Gilbert talked about the famous "hamster in the microwave" sequence, in which some characters are willing to blow up the cute little critter. "We just completely laughed our asses off," says Gilbert. However, it also shows "the power of the SCUMM system -- it only took a few minutes to draw and script that game and it was fast and fun to put things into SCUMM games."
Later, he says, the team were able to crate Monkey Island "in an almost an improv fashion," thanks to SCUMM.
However, since "You could use any object with any other object and if it made sense we let [players] do it -- wire up and let them screw themselves." It's possible in many, many instances in the game to use unique items at the wrong spot and lose them, or never pick up items and lose access to them. In short, it's very simple to get into an unwinnable situation in Maniac Mansion.
Says Gilbert, "It's not that we were trying to be cruel or vindictive, it's just that we were being naive. It was so easy to wire this stuff up we didn't think through the implications."

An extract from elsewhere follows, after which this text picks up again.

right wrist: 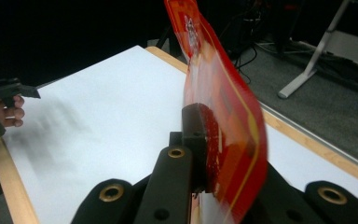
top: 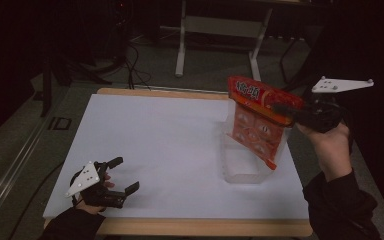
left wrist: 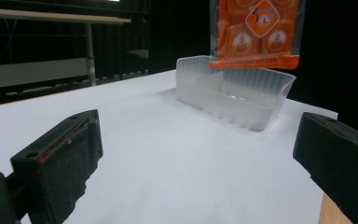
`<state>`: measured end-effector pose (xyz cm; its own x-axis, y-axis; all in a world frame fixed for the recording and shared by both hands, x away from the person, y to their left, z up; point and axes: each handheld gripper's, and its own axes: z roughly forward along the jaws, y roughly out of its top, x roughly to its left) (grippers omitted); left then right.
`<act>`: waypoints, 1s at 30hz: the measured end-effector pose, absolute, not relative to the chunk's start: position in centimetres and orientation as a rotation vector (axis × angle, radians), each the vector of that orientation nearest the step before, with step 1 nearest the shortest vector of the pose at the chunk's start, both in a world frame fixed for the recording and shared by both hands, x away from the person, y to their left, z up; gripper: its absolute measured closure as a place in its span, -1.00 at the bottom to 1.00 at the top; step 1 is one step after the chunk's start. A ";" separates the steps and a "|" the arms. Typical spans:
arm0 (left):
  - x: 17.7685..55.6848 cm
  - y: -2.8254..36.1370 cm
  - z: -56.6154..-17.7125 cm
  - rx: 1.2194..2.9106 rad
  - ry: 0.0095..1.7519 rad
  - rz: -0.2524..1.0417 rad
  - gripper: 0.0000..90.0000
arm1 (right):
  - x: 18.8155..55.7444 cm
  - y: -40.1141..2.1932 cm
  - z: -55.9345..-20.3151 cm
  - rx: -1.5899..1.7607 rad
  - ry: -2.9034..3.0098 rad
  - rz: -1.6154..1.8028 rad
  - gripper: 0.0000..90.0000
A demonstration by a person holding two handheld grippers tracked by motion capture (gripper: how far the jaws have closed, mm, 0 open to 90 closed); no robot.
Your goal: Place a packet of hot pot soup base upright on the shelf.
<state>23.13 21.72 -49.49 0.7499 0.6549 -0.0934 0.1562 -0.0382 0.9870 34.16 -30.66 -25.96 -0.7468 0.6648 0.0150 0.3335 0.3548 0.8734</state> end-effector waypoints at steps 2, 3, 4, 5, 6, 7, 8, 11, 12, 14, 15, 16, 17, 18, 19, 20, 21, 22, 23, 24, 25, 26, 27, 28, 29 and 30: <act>23.2 21.8 -49.5 1.579 0.674 0.454 -0.96 | 34.5 -30.8 -26.5 0.893 2.279 1.354 1.00; 23.2 21.8 -49.5 1.579 0.674 0.454 -0.96 | 34.5 -30.8 -26.5 0.893 2.279 1.354 1.00; 23.2 21.8 -49.6 1.579 0.676 0.454 -0.96 | 34.7 -30.9 -26.8 0.898 2.276 1.353 1.00; 23.2 21.8 -49.7 1.580 0.675 0.454 -0.96 | 35.0 -30.9 -27.3 0.908 2.269 1.355 1.00; 23.2 21.8 -49.7 1.579 0.677 0.451 -0.96 | 35.2 -30.9 -27.4 0.911 2.272 1.355 1.00; 23.2 21.8 -49.8 1.580 0.679 0.449 -0.96 | 35.3 -30.9 -27.6 0.918 2.272 1.360 1.00; 23.3 21.8 -49.9 1.582 0.680 0.448 -0.96 | 35.4 -30.9 -27.9 0.921 2.270 1.365 1.00; 23.3 21.7 -49.9 1.581 0.676 0.442 -0.96 | 35.9 -30.8 -28.6 0.934 2.278 1.363 1.00; 23.3 21.7 -49.9 1.580 0.674 0.444 -0.96 | 36.0 -30.7 -28.8 0.941 2.281 1.355 1.00; 23.2 21.7 -49.9 1.579 0.673 0.443 -0.96 | 36.0 -30.7 -29.1 0.948 2.278 1.348 1.00; 23.3 21.7 -49.9 1.577 0.672 0.438 -0.96 | 36.1 -30.7 -29.3 0.949 2.279 1.346 1.00; 23.3 21.7 -49.9 1.574 0.673 0.438 -0.96 | 36.2 -30.8 -29.9 0.959 2.276 1.360 1.00; 23.3 21.7 -49.9 1.571 0.672 0.437 -0.96 | 36.3 -30.8 -30.1 0.965 2.273 1.369 1.00; 23.3 21.7 -49.9 1.574 0.671 0.440 -0.96 | 36.3 -30.9 -30.4 0.969 2.269 1.377 1.00; 23.3 21.7 -49.9 1.573 0.669 0.440 -0.96 | 36.3 -30.9 -30.7 0.972 2.266 1.381 1.00; 23.3 21.7 -49.9 1.567 0.667 0.437 -0.96 | 36.3 -30.9 -30.9 0.980 2.262 1.387 1.00; 23.3 21.7 -50.0 1.566 0.667 0.435 -0.96 | 36.4 -31.0 -31.3 0.982 2.262 1.397 1.00; 23.3 21.7 -50.0 1.571 0.666 0.435 -0.96 | 36.4 -31.0 -31.6 0.989 2.262 1.404 1.00; 23.3 21.7 -50.0 1.570 0.666 0.434 -0.96 | 36.4 -31.1 -32.0 0.998 2.262 1.411 1.00; 23.3 21.7 -50.0 1.573 0.667 0.434 -0.96 | 36.4 -31.1 -32.5 1.011 2.261 1.419 1.00; 23.3 21.6 -50.1 1.573 0.668 0.433 -0.96 | 36.4 -31.2 -32.9 1.016 2.262 1.419 1.00; 23.3 21.7 -50.1 1.574 0.667 0.432 -0.96 | 36.4 -31.3 -33.3 1.023 2.264 1.418 1.00; 23.3 21.7 -50.1 1.573 0.667 0.431 -0.96 | 36.4 -31.4 -33.7 1.029 2.266 1.428 1.00; 23.3 21.6 -50.1 1.574 0.667 0.431 -0.96 | 36.4 -31.5 -34.0 1.037 2.264 1.444 1.00; 23.3 21.6 -50.1 1.572 0.668 0.428 -0.96 | 36.4 -31.6 -34.4 1.045 2.264 1.440 1.00; 23.4 21.6 -50.1 1.573 0.668 0.427 -0.96 | 36.4 -31.7 -34.7 1.052 2.266 1.443 1.00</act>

Moreover, LucasFilm Games had one tester who "would play the game and jot down notes."
This was the first game LucasFilm Games (later LucasArts) published itself, and the entire game fit into 320 kilobytes. Unfortunately, a few weeks after it went on sale, Toys R Us pulled it from shelves because the word "lust" was printed on the back of the box and a patron complained to the company -- necessitating a reworking of the copy.
The game was also ported to the NES, where the original credits included a line for the designers of the "NES SCUMM system." Nintendo misunderstood and objected to this phrase - "Why would we insult their console machine like that?" Gilbert recalled Nintendo asking. Lucas was unable to explain the true meaning to Nintendo and "in the end we just shook our heads and removed it," along with a number of suggestive images.
"It's really easy to look back at games like Maniac Mansion through this lens of nostalgia, and look at what they came and make assumptions about what they were before they became anything, but for us, Maniac Mansion was just a game," Gilbert concluded.
"We loved it, and we hated it, and our only dream for it was that it wouldn't run the company out of business.
"We had a bunch of fun ideas but we didn't have a vision for the future. We just wanted to make a game and not get fired.
"We had no idea what we were doing, none whatsoever, and I think that's an important lesson, because sometimes you just need to do things, and sometimes thinking too much and knowing too much can hurt more than it can help."